Alain arrives in Antibes with his young son, who he seems ill-equipped to care for. But he gradually begins to find his way with the boy, with the help of the sister he is living with.

He meets Stephanie one night at the club where he guards the door. She is drunk and rowdy, but he treats her gently, though she is reticent about his pitch to go out with him.

But her life changes drastically after an accident on the job. She wakes up as a legless amputee -- and I didn't say spoiler alert because this happens within the first 20 minutes of the film. And, frankly, if you've heard anything about the film, it's as the movie where Marion Cotillard will earn her next Oscar nomination for playing a double amputee.

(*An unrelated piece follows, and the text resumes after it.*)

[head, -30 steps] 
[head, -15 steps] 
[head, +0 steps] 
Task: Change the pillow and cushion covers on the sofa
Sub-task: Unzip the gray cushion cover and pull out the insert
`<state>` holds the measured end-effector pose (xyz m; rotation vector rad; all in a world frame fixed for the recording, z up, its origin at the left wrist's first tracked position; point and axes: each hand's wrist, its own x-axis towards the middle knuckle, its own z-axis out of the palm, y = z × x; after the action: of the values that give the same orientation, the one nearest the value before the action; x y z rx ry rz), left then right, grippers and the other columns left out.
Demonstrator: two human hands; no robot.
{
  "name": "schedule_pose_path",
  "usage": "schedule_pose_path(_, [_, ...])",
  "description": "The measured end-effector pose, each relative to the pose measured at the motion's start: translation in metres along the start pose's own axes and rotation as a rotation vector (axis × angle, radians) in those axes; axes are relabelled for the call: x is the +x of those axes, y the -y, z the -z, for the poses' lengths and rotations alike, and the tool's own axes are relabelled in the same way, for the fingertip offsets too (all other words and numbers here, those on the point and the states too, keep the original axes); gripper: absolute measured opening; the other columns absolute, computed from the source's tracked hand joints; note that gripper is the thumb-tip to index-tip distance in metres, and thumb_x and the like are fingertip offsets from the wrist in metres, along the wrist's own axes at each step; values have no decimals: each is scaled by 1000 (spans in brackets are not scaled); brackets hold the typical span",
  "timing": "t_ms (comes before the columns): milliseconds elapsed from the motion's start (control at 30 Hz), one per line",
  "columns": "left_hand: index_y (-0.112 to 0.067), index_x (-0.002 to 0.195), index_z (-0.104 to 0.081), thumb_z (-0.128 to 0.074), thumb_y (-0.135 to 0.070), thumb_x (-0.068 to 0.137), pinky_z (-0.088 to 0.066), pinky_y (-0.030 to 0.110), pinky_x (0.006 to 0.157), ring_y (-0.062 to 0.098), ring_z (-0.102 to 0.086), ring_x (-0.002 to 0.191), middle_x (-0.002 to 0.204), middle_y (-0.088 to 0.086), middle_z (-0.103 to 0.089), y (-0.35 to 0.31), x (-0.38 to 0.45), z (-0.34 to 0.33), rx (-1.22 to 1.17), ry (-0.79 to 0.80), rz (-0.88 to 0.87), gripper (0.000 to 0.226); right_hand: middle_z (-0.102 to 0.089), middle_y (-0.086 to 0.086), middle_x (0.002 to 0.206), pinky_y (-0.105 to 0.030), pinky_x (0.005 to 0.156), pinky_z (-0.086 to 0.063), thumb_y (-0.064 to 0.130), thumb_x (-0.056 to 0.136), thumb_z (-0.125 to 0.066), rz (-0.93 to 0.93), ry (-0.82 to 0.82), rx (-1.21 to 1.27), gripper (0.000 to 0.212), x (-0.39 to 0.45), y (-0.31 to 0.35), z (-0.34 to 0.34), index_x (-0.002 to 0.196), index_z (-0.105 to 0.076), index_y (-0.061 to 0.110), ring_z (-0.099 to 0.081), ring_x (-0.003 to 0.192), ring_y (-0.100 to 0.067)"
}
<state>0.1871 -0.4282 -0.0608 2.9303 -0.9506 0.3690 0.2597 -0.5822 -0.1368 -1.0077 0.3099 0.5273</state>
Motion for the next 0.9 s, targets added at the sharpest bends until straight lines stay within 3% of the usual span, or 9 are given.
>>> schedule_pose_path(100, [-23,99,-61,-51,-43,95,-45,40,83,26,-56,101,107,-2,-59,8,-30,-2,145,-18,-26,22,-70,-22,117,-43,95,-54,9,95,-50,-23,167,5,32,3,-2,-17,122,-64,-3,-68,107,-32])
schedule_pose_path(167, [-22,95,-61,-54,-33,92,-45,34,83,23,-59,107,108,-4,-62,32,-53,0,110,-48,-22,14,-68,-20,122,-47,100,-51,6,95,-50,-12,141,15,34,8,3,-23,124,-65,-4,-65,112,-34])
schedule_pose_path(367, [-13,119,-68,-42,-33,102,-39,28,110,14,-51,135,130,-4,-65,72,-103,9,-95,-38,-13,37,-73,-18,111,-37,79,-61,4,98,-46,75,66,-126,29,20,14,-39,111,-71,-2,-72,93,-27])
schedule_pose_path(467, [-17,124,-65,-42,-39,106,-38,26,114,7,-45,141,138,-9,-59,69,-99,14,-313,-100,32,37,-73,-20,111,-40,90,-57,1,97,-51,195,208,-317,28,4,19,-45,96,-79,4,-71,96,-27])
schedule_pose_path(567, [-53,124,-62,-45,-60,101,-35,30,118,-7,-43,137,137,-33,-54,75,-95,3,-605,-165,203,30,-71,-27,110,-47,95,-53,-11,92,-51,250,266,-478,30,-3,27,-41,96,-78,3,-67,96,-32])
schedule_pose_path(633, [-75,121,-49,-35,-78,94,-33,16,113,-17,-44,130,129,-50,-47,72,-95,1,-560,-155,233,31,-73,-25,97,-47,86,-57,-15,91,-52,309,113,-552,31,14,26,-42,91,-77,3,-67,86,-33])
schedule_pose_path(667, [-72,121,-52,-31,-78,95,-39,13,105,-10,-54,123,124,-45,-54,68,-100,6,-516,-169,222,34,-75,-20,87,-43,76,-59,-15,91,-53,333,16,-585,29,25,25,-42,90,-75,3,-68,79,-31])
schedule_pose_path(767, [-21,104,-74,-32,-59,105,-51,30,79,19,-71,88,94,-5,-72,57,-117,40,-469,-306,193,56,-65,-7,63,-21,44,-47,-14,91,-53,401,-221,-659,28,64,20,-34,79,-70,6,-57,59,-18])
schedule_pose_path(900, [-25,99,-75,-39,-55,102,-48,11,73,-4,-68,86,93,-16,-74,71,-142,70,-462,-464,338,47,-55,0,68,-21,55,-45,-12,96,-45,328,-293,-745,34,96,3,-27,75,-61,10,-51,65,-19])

But the pair reconnect and the beefy, hulking Alain proves to be a boon companion: friendly, caring, helpful -- someone who is willing to keep her company or take her out into the world. They even develop a physical relationship and, gradually, learn to truly care about each other.

Yet Audiard's script never hammers that point: that each is incomplete in some way, until they find their way to the other. It's not readily apparent at first -- to the audience or to the characters -- that this pair might be right for each other. But, in fact they are, providing the support that neither has apparently ever felt from another person.

Cotillard finds the sorrow in this woman -- at the loss of her sense of herself that must be regained, at the loss of a connection she had with the aquatic mammals she worked with. Yet she also convincingly captures that turning point when Stephanie decides to go on, despite the hard work that entails. She is emotionally naked with Schoenaerts, who also reveals a depth of feeling and vulnerability that is moving.

Rust and Bone offers as unlikely a romance as you'll see this year -- and as compelling a performance as any that are in the Oscar hunt. If Cotillard didn't have a reputation as a major film actress before this, she absolutely should from now on.